When Jorge Bergoglio took the name Francis as Pope, he did something no pontiff has done before: placed himself in the tradition of the Poverello. It is, says this leading theologian, a challenge to the Roman system, in terms of both spiritual and institutional reform

Who could have imagined what has happened in the last weeks? When I decided, some months ago, to resign all of my official duties on the occasion of my eighty-fifth birthday, I assumed that in my lifetime I would never see fulfilled my decades-long dream that – after all the setbacks following the Second Vatican Council – the Catholic Church would once again experience the kind of rejuvenation that it did under Pope John XXIII.

And now my theological companion of many decades, Joseph Ratzinger – both of us are now 85 – suddenly announced his resignation of his papal office effective from the end of February. And, on 19 March (his name day and my birthday), a new Pope with the surprising and programmatic name Francis assumed this office.

Has Jorge Mario Bergoglio considered why no Pope has dared to choose the name of Francis until now? At any rate, the Argentinian was aware that with the name Francis he was connecting himself with Francis of Assisi – the thirteenth-century downshifter who had been the fun-loving, worldly son of a

rich textile merchant in Assisi until the age of 24, when he gave up his family, wealth and career, even giving his splendid clothes back to his father.

It is astonishing how, from the first minute of his inauguration, Pope Francis chose a new style: unlike his predecessor, he wears no mitre with gold and jewels, no ermine-trimmed cape, no made-to-measure red shoes or headgear, uses no magnificent throne. It is astonishing, too, that the new Pope deliberately abstains from solemn gestures and high-flown rhetoric and speaks in the language of the people, as lay preachers can. And it is astonishing how the new Pope emphasises his humanity: he asked for the prayers of the people before he gave them his blessing; he settled his own hotel bill like anybody else; showed his friendliness to the cardinals in the coach travelling to their shared residence and at the official goodbye; and on Maundy Thursday washed the feet of young prisoners, including those of a young Muslim girl. This is a Pope who demonstrates that he is a man with his feet on the ground.

All this would have pleased Francis of Assisi and is the opposite of what Pope Innocent III (1198–1216) represented in his time. In 1209, Francis and 11 friars minor travelled to Rome in order to lay before Pope Innocent their short Rule consisting entirely of quotations from the Bible, and to ask for papal approval for their way of life, preaching as lay preachers “according to the form of the Holy Gospel” and living in poverty.
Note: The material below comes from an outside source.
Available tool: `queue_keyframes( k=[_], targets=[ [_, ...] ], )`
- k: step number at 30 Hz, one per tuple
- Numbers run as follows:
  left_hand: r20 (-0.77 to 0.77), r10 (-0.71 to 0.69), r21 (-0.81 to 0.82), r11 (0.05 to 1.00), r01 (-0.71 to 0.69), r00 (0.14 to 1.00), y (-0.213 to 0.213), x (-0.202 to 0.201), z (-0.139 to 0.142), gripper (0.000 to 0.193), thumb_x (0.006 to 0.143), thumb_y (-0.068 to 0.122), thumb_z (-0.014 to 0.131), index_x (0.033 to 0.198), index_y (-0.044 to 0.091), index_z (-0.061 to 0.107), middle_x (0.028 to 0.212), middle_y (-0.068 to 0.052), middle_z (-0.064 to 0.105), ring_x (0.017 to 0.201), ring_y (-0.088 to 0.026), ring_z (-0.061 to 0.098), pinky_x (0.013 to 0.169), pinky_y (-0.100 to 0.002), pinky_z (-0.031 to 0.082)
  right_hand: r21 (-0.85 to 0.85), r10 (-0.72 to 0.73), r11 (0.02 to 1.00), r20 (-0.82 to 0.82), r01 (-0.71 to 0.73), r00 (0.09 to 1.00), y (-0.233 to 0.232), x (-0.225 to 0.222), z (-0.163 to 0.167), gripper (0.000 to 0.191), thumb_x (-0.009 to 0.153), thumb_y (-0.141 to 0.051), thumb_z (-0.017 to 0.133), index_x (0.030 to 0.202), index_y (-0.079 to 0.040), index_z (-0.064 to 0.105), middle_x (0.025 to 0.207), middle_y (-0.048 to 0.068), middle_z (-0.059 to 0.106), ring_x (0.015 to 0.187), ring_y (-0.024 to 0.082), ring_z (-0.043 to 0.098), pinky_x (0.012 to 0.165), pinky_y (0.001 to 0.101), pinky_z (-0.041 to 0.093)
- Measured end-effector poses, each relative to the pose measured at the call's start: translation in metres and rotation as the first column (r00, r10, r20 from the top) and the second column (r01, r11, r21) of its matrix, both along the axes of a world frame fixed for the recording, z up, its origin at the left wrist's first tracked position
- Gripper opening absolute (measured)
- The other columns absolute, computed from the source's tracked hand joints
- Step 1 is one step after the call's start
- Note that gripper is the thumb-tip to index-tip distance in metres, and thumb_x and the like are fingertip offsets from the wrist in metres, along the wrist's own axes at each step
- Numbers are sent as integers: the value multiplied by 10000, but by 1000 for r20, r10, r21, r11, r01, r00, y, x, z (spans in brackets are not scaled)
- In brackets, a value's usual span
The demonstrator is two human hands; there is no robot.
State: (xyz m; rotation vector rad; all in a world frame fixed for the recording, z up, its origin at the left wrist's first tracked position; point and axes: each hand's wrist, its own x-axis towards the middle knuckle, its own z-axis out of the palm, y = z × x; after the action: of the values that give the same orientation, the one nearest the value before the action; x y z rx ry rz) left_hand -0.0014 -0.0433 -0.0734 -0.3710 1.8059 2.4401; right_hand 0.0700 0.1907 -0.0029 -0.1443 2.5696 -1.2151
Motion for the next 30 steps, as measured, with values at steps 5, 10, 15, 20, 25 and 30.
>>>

Innocent III, the Duke of Segni, who was only 37 when he was elected pope, was a born ruler – he was a theologian educated in Paris, a shrewd lawyer, a clever speaker, a capable administrator and a sophisticated diplomat. No pope before him or since had as much power. The revolution from the top initiated by Gregory VII in the eleventh century, known as the Gregorian Reform, was completed by Innocent. Instead of the title of “Successor of St Peter” he preferred the title of “Vicar of Christ”, as used by every bishop or priest until the twelfth century. The pope, unlike in the first millennium and never acknowledged in the apostolic Churches of the East, has since then acted as the absolute ruler, law-giver and judge of Christianity – until today.

But the triumphal pontificate of Innocent III proved itself to be not only the high point of the papacy but also the turning point. Already in his time, there were signs of decay which, in part up until in our own time, have remained features of the Roman Curia system: nepotism and favouritism granted to relatives, acquisitiveness, corruption and dubious financial dealings. By the end of the twelfth century, however, powerful non-conformist penitent and mendicant movements, such as the Cathars and Waldensians, were emerging. But popes and bishops acted against these dangerous currents by banning lay preaching, condemning “heretics” by the Inquisition and even by the Albigensian Crusades.

Yet it was Innocent III himself who tried to integrate into the Church evangelical, apostolic mendicant orders during all the eradication campaigns against obstinate “heretics” such as the Cathars. Even Innocent knew that an urgent reform of the Church was needed, and it was for this reform that he called the Fourth Lateran Council. So after a long admonition, he gave Francis of Assisi permission to preach.

As for the ideal of absolute poverty as required by the Rule, the pope first sought to know the will of God in prayer. On the basis of a dream in which a small, insignificant member of an order saved the papal Lateran Basilica from collapsing – so it was told – the pope finally allowed the Rule of Francis of Assisi. He let this be known in the consistory of cardinals but never had it committed to paper.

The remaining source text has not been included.